# Best Gaming Mouse out there???



## JLV2k5 (Dec 14, 2007)

Best gaming mouse for RPG ish games??? any suggestions?? thanks


----------



## PC eye (Dec 14, 2007)

The best gaming mouse depends primarily on two things. 1)durability 2)personal preference If you buy a cheap mouse and use it alot it simply falls apart. Some of the more durable are Logitech and MS optical models. Then you also have the choice over a scroll type with a mouse pad or trackball type where the mouse remains stationary. Some like addon controllers as another thing to consider.


----------



## meanman (Dec 14, 2007)

razer copperhead is an amazing mouse


----------



## I-KILLED-U (Dec 14, 2007)

Logitec G5 is good, I have it myself.


----------



## koOp (Dec 14, 2007)

Go for a razer, i recommond diamondback or copperhead there both very similar light wieght for quick movement, good senser and feels good. i wouldnt get a razer deathadder that thing is fat


----------



## PC eye (Dec 14, 2007)

MS optical there you go! For those with large hands or long fingers one MS model was one of the top rated and popular when it first came out. Do you think MS would keep it in production long? nada!


----------



## Ramodkk (Dec 14, 2007)

I have the Logitech MX610 and I have to say its great!


----------



## PC eye (Dec 15, 2007)

Logitech has been looked at here for a long time since they have a cordless model that looks quite a bit like the MS model in the image posted earlier. The buttons on that are smaller in size then seen on the Trackball Explorer by MS. That was the Logitech cordless Trackman Optical model.





http://www.wolfcamera.com/product/EP5100946.htm


----------



## oregon (Dec 15, 2007)

I have that too. A very nice mouse, but not quite as smooth as my VX Revolution.


----------



## PC eye (Dec 15, 2007)

I was looking into trying that one out but stayed with the MS model instead buying a spare at Amazon later as well as one to go along with an old case here. But this is where preference will play a big part as well since those models sit stationary while you have to move the other mice around to see the cursor move, aiming or direction in games, or some other function performed.


----------



## paratwa (Dec 15, 2007)

The razors are nice, but when you do a search on them, you will find tons of people having problems with them.

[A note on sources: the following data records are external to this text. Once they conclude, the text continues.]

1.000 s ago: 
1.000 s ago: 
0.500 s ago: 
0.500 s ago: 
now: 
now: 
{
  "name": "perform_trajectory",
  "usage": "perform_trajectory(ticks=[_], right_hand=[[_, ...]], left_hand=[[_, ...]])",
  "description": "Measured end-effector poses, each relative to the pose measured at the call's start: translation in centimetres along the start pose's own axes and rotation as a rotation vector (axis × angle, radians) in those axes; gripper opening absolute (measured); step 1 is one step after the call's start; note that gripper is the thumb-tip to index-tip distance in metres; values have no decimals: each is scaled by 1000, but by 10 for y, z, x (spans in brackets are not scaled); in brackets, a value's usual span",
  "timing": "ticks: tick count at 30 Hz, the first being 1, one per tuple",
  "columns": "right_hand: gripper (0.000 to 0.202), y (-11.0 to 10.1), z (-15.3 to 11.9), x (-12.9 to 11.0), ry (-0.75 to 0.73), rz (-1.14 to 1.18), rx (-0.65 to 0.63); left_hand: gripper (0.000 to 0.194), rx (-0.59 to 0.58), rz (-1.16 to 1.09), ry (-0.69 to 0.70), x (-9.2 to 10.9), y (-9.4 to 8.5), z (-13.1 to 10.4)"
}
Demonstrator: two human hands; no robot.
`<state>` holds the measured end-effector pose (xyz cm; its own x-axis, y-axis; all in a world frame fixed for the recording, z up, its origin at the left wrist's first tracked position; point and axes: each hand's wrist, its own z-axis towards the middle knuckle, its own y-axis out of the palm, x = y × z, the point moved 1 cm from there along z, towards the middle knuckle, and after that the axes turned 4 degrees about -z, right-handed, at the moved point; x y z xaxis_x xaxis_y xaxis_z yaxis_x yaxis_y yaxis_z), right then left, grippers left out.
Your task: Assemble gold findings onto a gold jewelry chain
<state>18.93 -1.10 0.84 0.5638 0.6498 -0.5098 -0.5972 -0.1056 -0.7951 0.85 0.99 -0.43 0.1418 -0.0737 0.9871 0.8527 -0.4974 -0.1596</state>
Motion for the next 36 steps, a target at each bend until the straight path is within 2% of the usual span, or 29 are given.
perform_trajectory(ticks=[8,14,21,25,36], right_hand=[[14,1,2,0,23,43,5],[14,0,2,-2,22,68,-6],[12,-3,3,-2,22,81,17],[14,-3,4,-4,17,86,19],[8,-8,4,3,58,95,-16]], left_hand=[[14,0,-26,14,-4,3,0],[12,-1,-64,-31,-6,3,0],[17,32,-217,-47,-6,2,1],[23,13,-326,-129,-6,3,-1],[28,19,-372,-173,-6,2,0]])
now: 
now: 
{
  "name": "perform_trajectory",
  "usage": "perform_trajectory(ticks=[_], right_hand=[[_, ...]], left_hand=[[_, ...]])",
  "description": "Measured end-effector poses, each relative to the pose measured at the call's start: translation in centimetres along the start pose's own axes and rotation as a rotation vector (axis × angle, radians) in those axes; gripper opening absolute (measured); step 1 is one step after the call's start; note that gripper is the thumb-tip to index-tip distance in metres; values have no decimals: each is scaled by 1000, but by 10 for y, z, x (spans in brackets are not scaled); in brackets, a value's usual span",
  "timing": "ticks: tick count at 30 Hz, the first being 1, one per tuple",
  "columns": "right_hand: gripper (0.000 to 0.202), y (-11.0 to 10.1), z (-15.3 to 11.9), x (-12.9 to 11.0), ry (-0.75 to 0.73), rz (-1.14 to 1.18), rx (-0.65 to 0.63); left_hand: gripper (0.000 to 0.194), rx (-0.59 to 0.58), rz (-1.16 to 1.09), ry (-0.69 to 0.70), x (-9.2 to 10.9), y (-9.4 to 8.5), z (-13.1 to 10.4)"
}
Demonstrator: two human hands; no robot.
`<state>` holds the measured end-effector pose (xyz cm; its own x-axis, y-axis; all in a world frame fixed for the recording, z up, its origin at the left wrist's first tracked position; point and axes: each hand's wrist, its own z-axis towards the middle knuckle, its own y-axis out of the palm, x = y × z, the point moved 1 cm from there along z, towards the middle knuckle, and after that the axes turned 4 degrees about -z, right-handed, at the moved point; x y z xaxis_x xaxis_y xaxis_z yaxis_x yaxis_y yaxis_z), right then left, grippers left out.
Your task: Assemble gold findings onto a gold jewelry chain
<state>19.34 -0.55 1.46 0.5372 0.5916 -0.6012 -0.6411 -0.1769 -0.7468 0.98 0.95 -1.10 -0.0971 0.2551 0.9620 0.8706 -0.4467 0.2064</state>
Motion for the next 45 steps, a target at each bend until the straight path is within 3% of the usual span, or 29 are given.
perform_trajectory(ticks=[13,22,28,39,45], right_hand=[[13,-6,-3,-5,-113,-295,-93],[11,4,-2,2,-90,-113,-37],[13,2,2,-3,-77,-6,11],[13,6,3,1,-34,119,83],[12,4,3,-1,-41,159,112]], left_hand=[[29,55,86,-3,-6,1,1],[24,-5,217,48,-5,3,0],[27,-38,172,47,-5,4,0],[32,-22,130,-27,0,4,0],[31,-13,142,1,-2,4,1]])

Logitech seem to make the best and most reliable mice out. The 610 mentioned is very nice.


----------



## colt1911 (Dec 15, 2007)

I like the Logitech MX 518 best.


----------



## g4m3rof1337 (Dec 15, 2007)

Yeah.
Logitech MX518 is great,


----------



## oregon (Dec 15, 2007)

I think the MX518 is very similar to the MX610 in feel, just wired and I suppose more precision. They are both very comfortable and fit a hand well.


----------



## lovely? (Dec 15, 2007)

paratwa said:


> The razors are nice, but when you do a search on them, you will find tons of people having problems with them.
> 
> Logitech seem to make the best and most reliable mice out. The 610 mentioned is very nice.



really? i've never had a problem with my deathadder, it worked perfectly right out of the box


----------



## ivo122 (Dec 15, 2007)

i have a logitech g5, really like it.


----------



## Geoff (Dec 15, 2007)

lovely? said:


> really? i've never had a problem with my deathadder, it worked perfectly right out of the box


Same here, I've had my Razer Diamondback for almost a year of heavy gaming use and it's never failed once.


----------



## PC eye (Dec 15, 2007)

paratwa said:


> The razors are nice, but when you do a search on them, you will find tons of people having problems with them.
> 
> Logitech seem to make the best and most reliable mice out. The 610 mentioned is very nice.


 
 I've been using one MS optical model for about 3yrs. already through different builds and OSs as well. Logitech comes up right behind MS there over a number of other brands. They're like the energizer ads taking a pounding and still keep going.


----------



## Interest (Dec 18, 2007)

ok. if u really want to know. u should either go with MX518, G5, or G7. Best Mice. btw dont get mx610, ive tried it, it blows for gaming. i personally have MX518


----------



## PC eye (Dec 18, 2007)

For a cordless mouse where no mouse pad is needed one that works like a trackball controller would be a trackball type mouse. For a closer look at the Logitech cordless Optical Trackman,  http://www.amazon.com/gp/product/B0..._m=ATVPDKIKX0DER&pf_rd_r=1R7S5B0T5QHSBVA4D691


----------



## trech (Dec 19, 2007)

Our mouse is Logitech MX518 and I dont have any problems with it. I'm contented with my mouse and no plans for changing it.


----------



## PC eye (Dec 19, 2007)

trech said:


> Our mouse is Logitech MX518 and I dont have any problems with it. I'm contented with my mouse and no plans for changing it.


 
 That would be the model seen at  http://www.logitech.com/index.cfm/mice_pointers/mice/devices/187&cl=us,en

Since the MS model is hardly seen only at a few sites when found the Logitech Marble mouse is getting a chance here as a spare and for replacing the thumb scroll type a friend is slow at replacing. 
(takes one name off of the shopping list anyways!  )





http://www.logitech.com/index.cfm/mice_pointers/trackballs/devices/156&cl=us,en


----------



## epidemik (Dec 19, 2007)

A little confused by your post.
Im fanboy of marble mice but i wouldnt recommend them for gaming. 
Love them for everything else.


----------



## PC eye (Dec 19, 2007)

When you get older and fully grow and find yourselves with larger hands over the years you will understand why some mice feel "tiny" when you go to use them. This is why I mentioned earlier about "preferences" seen not everyone has the exact same size hands and comfort with any one style or type of mouse. 

The Logitech model there is programmable and simply grabbed as a spare while the MS model preferred here is no longer made and hard to find at times. For the next person an MS or Logitech mouse won't make the grade. Like you said you wouldn't recommend the marble type for gaming since you have your own preferences. Finding one that best suits your personal and offers smooth scrolling is always the plus there.


----------



## javierislegend (Dec 20, 2007)

MX518 is wonderful!

But try the *Razer Copperhead*

You'll be satisfied


----------



## Interested (Dec 20, 2007)

hmmm. how about the logitech g7, or the g7. Wait, maybe the g7? Did i mention the g7? lol.... the g7 is great. bc its wireless. and its a g7, so that is a +...haha


----------



## PC eye (Dec 20, 2007)

Logitech has one cordless model seen for $99.99 retail with two scroll wheels believe it or not if you like wireless and a thumb button that doubles as a scroll wheel along inside a recess along with the typical scroll wheel seen on the top center. That one is the MX Revolution not 518 seen at  http://www.logitech.com/index.cfm/mice_pointers/mice/devices/130&cl=us,en


----------